Entre deux procès, ceux du maréchal Pétain en 1945 et de Maurice Papon en 1998, l’historien Laurent Joly fait le récit de la lente prise de conscience par la France et ses autorités de leurs responsabilités dans les déportations des Juifs de France vers les camps d’extermination nazis à partir de 1942. Et ainsi de la nature profonde du régime de Vichy. Il raconte l’histoire d’une histoire qui, écrit-il en conclusion, montre qu’« il aura fallu des décennies pour que soit pleinement compris […] ce qui était de l’ordre de l’évidence pour la plupart des rescapés du génocide et de la politique antisémite de Vichy ». C’est un livre indispensable et très instructif.
À Paris, en juillet-août 1945, la défense du maréchal Pétain, incarnée par Maître Isorni, un jeune avocat promis à une longue carrière sur ce thème, met en place la théorie du « moindre mal » qui va prospérer jusque dans les années 1970. Pour sauver la France et accessoirement les juifs, Vichy aurait négocié des compromis avec l’occupant. Isorni admet « les intentions condamnables » de la politique antijuive, en les tempérant de « conséquences positives » : tel est le moindre mal qui aurait sauvé les Juifs français. Le procès ne tient pas compte du savoir accablant des rescapés, déjà disponible et publié par les chercheurs qui fondent à la même époque le Centre de documentation juive contemporaine (CDJC).

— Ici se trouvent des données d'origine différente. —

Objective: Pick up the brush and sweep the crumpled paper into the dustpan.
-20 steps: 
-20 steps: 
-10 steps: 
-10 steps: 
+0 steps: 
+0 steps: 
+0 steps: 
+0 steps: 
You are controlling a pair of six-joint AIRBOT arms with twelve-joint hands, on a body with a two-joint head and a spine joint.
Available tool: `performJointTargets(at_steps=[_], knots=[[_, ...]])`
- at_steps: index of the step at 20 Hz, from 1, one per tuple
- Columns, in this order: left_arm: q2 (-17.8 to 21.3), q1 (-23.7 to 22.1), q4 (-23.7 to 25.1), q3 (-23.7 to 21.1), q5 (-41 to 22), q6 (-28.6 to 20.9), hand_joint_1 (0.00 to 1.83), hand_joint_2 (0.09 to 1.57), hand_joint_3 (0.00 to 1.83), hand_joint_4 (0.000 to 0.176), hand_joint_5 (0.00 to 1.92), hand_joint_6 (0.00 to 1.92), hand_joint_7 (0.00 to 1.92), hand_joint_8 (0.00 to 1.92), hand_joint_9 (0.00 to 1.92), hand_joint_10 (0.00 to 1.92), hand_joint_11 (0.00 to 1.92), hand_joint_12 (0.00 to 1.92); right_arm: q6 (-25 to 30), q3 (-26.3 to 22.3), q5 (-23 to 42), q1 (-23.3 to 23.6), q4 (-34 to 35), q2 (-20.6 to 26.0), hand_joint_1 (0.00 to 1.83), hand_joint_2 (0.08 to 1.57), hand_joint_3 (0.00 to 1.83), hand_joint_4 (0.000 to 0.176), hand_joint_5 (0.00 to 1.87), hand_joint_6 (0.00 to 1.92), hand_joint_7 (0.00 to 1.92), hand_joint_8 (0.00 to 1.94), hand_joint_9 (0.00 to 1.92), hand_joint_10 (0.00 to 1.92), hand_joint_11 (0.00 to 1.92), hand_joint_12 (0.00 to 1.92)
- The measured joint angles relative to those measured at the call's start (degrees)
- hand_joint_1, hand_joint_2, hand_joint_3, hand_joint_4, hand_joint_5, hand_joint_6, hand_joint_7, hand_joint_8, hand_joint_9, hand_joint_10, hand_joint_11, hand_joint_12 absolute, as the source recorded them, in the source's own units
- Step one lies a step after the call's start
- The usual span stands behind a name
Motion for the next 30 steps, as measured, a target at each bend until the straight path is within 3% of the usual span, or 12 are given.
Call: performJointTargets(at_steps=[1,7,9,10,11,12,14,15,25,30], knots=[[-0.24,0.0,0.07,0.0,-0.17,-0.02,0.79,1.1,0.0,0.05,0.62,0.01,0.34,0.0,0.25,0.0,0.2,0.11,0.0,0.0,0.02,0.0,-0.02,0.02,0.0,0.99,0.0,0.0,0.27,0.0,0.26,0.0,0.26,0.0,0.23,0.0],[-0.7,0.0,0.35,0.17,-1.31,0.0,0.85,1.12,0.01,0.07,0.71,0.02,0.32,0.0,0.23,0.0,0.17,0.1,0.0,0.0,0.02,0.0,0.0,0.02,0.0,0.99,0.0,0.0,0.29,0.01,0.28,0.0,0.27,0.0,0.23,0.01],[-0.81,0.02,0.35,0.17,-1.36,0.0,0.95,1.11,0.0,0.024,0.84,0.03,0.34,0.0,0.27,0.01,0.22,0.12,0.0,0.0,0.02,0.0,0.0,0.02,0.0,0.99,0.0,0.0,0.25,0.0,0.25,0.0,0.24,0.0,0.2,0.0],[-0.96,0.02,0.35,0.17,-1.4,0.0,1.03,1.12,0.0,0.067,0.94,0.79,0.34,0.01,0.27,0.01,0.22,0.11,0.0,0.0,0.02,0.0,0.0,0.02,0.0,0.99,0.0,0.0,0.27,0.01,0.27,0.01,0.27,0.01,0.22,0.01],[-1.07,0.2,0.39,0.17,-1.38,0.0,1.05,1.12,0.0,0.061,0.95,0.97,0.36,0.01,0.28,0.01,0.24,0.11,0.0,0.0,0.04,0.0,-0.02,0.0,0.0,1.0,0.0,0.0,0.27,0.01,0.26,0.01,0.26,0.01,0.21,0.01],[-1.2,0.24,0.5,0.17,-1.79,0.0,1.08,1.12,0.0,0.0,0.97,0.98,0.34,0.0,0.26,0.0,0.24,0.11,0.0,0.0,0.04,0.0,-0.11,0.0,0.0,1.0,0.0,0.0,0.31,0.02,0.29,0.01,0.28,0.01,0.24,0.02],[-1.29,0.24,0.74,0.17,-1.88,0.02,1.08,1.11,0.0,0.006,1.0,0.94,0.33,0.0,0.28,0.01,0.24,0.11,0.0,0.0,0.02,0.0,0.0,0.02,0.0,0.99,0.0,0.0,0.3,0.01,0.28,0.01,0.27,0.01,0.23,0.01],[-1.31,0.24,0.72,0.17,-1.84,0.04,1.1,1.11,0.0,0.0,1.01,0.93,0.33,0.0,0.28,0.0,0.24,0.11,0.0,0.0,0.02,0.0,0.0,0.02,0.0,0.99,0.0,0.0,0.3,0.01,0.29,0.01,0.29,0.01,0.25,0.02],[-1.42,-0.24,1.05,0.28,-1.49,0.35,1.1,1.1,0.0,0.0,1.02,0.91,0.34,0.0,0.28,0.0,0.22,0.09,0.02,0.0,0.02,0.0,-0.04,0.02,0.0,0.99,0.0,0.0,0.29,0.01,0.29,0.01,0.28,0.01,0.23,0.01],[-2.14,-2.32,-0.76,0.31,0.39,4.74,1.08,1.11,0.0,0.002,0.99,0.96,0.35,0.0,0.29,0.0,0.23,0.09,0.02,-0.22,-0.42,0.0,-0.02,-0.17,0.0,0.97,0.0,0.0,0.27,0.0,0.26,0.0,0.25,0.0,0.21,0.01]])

À Bordeaux, en octobre 1998, on entend à nouveau l’argumentaire de Jacques Isorni, dans des témoignages d’amis du préfet Papon (dont un ancien Premier ministre gaulliste !). Dans sa plaidoirie qui dure deux jours, son avocat, Maître Varaut, « s’appuie sur tous les ressorts, y compris la thèse du ‘’moindre mal’’ ». Or cette thèse « néo pétainiste » est fatiguée et ne convainc pas les jurés. En plus, l’avocat des victimes bordelaises, Maître Arno Klarsfeld, plaide pour que la vérité historique soit entendue par les jurés, qu’elle inspire « une peine ‘’intermédiaire’’, adaptée aux responsabilités réelles de l’accusé ». Papon a été condamné à dix ans d’emprisonnement pour complicité de crimes contre l’humanité.

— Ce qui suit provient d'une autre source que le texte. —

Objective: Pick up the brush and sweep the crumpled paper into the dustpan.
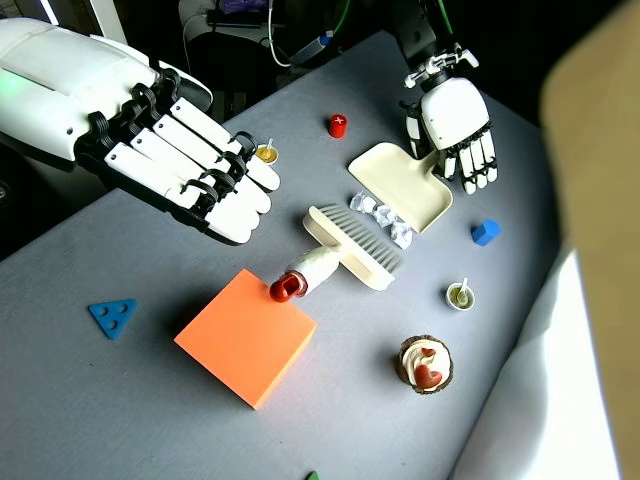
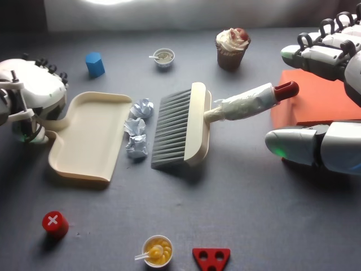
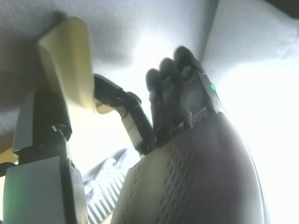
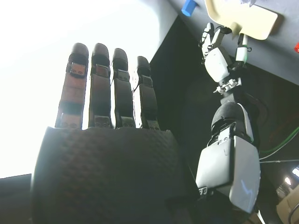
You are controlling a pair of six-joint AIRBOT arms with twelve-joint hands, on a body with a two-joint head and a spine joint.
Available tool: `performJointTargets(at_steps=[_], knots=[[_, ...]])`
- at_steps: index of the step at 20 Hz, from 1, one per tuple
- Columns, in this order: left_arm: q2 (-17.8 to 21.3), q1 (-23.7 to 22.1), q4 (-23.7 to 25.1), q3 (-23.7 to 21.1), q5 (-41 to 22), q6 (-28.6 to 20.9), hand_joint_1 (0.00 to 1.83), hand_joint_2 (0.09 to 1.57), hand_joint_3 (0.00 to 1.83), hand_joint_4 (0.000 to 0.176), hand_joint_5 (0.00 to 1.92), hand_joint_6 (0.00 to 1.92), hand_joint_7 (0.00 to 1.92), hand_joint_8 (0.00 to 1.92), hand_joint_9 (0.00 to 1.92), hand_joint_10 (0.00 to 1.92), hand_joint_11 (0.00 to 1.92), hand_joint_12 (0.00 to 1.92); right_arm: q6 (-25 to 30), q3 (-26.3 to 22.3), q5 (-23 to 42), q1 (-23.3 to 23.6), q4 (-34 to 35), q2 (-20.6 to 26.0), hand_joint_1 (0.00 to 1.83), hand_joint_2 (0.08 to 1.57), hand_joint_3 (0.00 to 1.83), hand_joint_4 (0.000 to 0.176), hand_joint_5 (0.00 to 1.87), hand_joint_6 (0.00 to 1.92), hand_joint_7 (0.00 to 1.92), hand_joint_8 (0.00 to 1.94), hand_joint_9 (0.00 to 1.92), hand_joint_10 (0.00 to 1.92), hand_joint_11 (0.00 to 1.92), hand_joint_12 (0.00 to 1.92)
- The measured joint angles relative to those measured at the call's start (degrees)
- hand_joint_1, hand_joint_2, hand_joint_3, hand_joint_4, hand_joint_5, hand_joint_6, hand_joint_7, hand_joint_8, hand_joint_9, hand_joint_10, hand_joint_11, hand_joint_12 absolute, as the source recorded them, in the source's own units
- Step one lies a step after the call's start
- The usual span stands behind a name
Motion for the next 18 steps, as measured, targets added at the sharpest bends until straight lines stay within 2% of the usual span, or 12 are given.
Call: performJointTargets(at_steps=[3,4,5,7,9,10,11,12,13,14,16,18], knots=[[-0.31,-1.68,-2.71,0.04,2.23,3.87,1.09,1.11,0.0,0.0,1.0,0.95,0.34,0.0,0.29,0.0,0.24,0.08,0.07,0.0,-2.01,-0.44,-1.73,-0.46,0.0,0.98,0.0,0.0,0.26,0.0,0.25,0.0,0.24,0.0,0.2,0.0],[-0.35,-2.25,-3.74,0.04,3.04,4.96,1.07,1.11,0.0,0.032,0.99,0.96,0.33,0.0,0.29,0.0,0.24,0.08,-0.17,0.0,-2.56,-0.57,-2.03,-0.63,0.0,0.98,0.0,0.0,0.26,0.0,0.26,0.0,0.24,0.0,0.2,0.0],[-0.35,-3.06,-4.39,0.04,3.87,6.45,1.08,1.11,0.0,0.002,0.99,0.96,0.33,0.0,0.3,0.0,0.24,0.08,-1.55,-0.02,-2.91,-0.59,-1.9,-0.9,0.0,0.98,0.0,0.0,0.25,0.0,0.25,0.0,0.24,0.0,0.21,0.01],[-0.28,-5.07,-7.13,0.04,4.63,11.98,1.1,1.11,0.0,0.0,1.01,0.93,0.34,0.0,0.29,0.0,0.23,0.08,-5.7,-0.46,-3.39,-1.07,-0.22,-1.6,0.0,0.98,0.0,0.0,0.23,0.0,0.23,0.0,0.23,0.0,0.21,0.0],[-0.26,-5.86,-7.76,0.37,5.01,13.2,1.1,1.1,0.0,0.0,1.02,0.91,0.35,0.0,0.3,0.0,0.23,0.07,-7.32,-0.48,-3.37,-1.11,0.28,-2.51,0.06,0.97,0.0,0.0,0.21,0.0,0.21,0.0,0.21,0.0,0.21,0.0],[-0.28,-6.16,-7.96,0.63,5.42,13.27,1.1,1.1,0.0,0.0,1.02,0.91,0.34,0.0,0.29,0.0,0.23,0.07,-8.81,-0.48,-4.11,-1.11,0.07,-3.34,0.15,0.95,0.0,0.0,0.24,0.01,0.23,0.01,0.23,0.01,0.24,0.01],[-0.28,-6.38,-7.98,0.9,5.97,13.25,1.08,1.1,0.0,0.027,1.01,0.93,0.35,0.0,0.3,0.0,0.25,0.08,-9.6,-0.46,-5.44,-1.42,-0.33,-4.13,0.19,0.95,0.0,0.0,0.19,0.0,0.22,0.0,0.22,0.0,0.22,0.01],[-0.28,-6.62,-7.8,1.18,6.38,13.27,1.09,1.1,0.0,0.001,1.02,0.92,0.37,0.0,0.31,0.01,0.26,0.08,-9.97,-0.37,-6.14,-1.75,-0.79,-4.7,0.25,0.94,0.0,0.0,0.17,0.0,0.21,0.0,0.22,0.0,0.22,0.01],[-0.28,-7.13,-7.54,1.77,6.8,13.27,1.09,1.1,0.0,0.0,1.02,0.92,0.37,0.0,0.3,0.0,0.24,0.07,-10.4,-0.11,-6.97,-2.16,-1.57,-5.55,0.33,0.93,0.0,0.0,0.17,0.0,0.21,0.0,0.22,0.0,0.22,0.01],[-0.28,-7.67,-6.75,2.78,7.32,13.27,1.09,1.12,0.01,0.0,0.97,1.0,0.33,0.0,0.27,0.0,0.21,0.06,-10.71,0.61,-8.07,-3.02,-2.95,-6.93,0.47,0.93,0.0,0.0,0.15,0.0,0.17,0.0,0.19,0.0,0.18,0.0],[-0.72,-8.66,-5.38,4.96,7.67,13.31,1.08,1.12,0.0,0.0,0.97,1.0,0.33,0.01,0.28,0.01,0.24,0.06,-11.72,2.14,-12.2,-5.25,-6.6,-10.29,0.64,0.92,0.0,0.0,0.14,0.0,0.15,0.0,0.17,0.0,0.15,0.0],[-1.18,-8.83,-4.66,5.9,7.82,13.31,1.08,1.12,0.0,0.0,0.97,0.99,0.34,0.0,0.3,0.01,0.24,0.06,-15.82,3.69,-15.89,-6.08,-8.44,-13.99,0.77,0.9,0.0,0.0,0.16,0.01,0.17,0.01,0.18,0.01,0.18,0.01]])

Entre les deux procès, cette vérité historique a fait des progrès considérables dans l’opinion. Elle est le fruit des recherches, des témoignages et des combats que raconte ce livre. Un récit mouvementé et complexe dans lequel émergent une quantité d’acteurs et d’actrices dont Joly se plait à brosser les portraits avec un sens de la formule parfois redoutable.
Du côté des rescapés, l’idée de rassembler dans un centre de documentation les preuves des crimes antijuifs du gouvernement de collaboration est venue très tôt. Isaac Schneersohn, un Juif russe réfugié à Paris depuis la révolution de 1917, en prit l’initiative dès qu’il assista et échappa de justesse aux grandes rafles de 1942 : « Les agents de Vichy raflaient sous mes yeux les juifs polonais avec leurs femmes et leurs enfants, des vieillards et des malades, et ces scènes me paraissaient infernales », écrit-il plus tard. Il ajoute : « Je n’avais qu’un seul désir : enregistrer tous ces crimes nazis » pour que « l’Histoire en garde la trace ». Après un premier centre en 1943, il fonde en juin 1945 le Centre de documentation juive contemporaine en s’appuyant sur des personnes qu’il connaît bien, presque tous des Juifs russes, notamment l’ancien journaliste et résistant Léon Poliakov ou le philosophe Joseph Billig, lesquels rassemblent et analysent des fonds d’archives, certains fermés en 1944, comme celui de l’ex-commissariat général aux questions juives à Paris, qui leur sont finalement ouverts. Ils écrivent deux livres fondamentaux qui disent déjà l’essentiel : Le bréviaire de la haine. Le Troisième Reich et les juifs de Léon Poliakov paraît en 1951, et Le Commissariat général aux questions juives (1941-1944) de Joseph Billig, dont le premier volume, édité en 1955, est suivi de deux autres, en 1957 et 1960. À ces deux ouvrages incontestables s’ajoutent de très nombreux articles et autres livres, souvent liés à des polémiques, longtemps sous-estimées, dont Joly rend compte minutieusement.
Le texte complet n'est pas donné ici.